Department of Science

Department overview
- Formed: 13 December 1984
- Preceding Department: Department of Science and Technology;
- Dissolved: 24 July 1987
- Superseding Department: Department of the Arts, Sport, the Environment, Tourism and Territories – for the Antarctic territories and related legislation Department of Primary Industries and Energy – for the Australian Institute of Marine Science Act 1972 Department of Employment, Education and Training – for coordination of research policy, research grants and fellowships; Anglo-Australian Telescope Agreement Act 1970 and associated agencies Department of Administrative Services (III) – for meteorology, ionospheric prediction and analytical laboratory services Department of Industry, Technology and Commerce – for patents, science and research policy, the civil space program, weights and measures and the Commission for the Future;
- Jurisdiction: Commonwealth of Australia
- Headquarters: Canberra
- Minister responsible: Barry Jones, Minister;
- Department executive: Greg Tegart, Secretary;

= Department of Science (1984–1987) =

Australian government department, 1984–1987

The Department of Science was an Australian government department that existed between December 1984 and July 1987. It was the third so-named Australian government department.

==Scope==
Information about the department's functions and government funding allocation could be found in the Administrative Arrangements Orders, the annual Portfolio Budget Statements and in the department's annual reports.
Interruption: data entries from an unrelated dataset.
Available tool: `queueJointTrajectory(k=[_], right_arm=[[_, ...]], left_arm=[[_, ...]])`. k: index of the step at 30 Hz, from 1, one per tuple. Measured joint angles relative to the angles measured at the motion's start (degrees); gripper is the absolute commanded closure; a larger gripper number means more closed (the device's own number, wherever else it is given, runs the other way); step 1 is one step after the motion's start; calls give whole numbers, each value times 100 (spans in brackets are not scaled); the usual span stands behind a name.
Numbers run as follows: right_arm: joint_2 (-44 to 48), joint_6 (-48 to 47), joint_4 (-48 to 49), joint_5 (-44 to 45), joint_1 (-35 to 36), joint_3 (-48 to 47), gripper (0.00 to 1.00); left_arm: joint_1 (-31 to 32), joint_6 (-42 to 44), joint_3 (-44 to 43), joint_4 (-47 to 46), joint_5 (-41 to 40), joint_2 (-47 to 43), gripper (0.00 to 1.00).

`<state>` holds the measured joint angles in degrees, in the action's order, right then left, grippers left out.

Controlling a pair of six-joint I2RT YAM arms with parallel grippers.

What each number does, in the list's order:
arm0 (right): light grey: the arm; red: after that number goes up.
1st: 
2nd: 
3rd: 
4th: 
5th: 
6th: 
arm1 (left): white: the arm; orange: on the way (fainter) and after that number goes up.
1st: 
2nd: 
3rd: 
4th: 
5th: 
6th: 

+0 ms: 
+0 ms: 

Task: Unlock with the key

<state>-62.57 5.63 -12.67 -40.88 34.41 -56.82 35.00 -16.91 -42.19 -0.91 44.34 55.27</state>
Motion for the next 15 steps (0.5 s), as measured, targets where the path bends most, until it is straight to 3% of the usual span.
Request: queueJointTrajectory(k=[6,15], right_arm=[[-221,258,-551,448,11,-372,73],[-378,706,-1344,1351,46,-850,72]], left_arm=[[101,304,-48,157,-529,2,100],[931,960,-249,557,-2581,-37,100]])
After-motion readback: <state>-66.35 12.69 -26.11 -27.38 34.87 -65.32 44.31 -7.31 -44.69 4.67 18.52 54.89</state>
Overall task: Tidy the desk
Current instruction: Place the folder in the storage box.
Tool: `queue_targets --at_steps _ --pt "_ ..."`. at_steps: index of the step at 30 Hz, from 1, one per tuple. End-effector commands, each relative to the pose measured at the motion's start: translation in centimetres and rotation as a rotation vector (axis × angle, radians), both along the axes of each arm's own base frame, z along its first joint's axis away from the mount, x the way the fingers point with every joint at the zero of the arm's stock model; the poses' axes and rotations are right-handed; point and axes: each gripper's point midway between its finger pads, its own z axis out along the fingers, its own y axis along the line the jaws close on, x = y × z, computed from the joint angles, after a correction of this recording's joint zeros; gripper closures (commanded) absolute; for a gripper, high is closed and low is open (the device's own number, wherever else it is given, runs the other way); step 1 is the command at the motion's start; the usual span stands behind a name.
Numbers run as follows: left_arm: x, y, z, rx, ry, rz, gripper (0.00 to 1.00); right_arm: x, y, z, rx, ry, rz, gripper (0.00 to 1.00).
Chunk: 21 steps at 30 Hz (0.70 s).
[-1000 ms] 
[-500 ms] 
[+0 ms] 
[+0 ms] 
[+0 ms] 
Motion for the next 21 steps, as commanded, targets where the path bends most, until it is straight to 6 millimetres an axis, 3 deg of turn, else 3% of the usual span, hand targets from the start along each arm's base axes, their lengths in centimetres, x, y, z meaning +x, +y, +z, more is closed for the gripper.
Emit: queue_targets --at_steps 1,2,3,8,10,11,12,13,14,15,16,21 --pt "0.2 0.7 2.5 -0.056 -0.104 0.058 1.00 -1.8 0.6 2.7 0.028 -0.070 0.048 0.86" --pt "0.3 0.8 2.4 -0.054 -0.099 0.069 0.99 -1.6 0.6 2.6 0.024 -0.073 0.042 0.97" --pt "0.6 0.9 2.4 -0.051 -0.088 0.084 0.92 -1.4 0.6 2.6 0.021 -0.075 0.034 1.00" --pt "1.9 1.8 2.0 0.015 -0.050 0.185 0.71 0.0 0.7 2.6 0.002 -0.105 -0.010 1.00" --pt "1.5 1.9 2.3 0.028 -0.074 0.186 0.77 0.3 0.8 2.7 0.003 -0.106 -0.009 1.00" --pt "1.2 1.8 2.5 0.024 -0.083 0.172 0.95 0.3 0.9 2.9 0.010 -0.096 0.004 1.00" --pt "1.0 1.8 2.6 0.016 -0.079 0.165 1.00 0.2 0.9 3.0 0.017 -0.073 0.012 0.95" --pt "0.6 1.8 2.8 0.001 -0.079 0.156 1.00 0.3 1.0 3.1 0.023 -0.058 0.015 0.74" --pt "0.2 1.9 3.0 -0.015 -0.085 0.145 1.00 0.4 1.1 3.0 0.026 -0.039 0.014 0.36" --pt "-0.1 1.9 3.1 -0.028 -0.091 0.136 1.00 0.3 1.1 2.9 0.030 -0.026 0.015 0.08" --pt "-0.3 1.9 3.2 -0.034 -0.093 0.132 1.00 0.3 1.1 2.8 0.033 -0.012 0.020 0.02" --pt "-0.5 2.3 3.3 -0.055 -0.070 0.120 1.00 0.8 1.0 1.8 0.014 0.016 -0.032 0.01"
According to the National Archives of Australia, at its creation, the department was responsible for:
- Science policy and research
- Patents of inventions and designs, and trade marks
- Meteorology
- Ionospheric prediction
- Analytical laboratory services
- Weights and measures
- Administration of the Australian Antarctic Territory and the Territory of Heard Island and the McDonald Islands
- Commission for the Future.

==Structure==
The department was an Australian Public Service department, staffed by officials who were responsible to the Minister for Science, Barry Jones.

The department was headed by a secretary, Greg Tegart.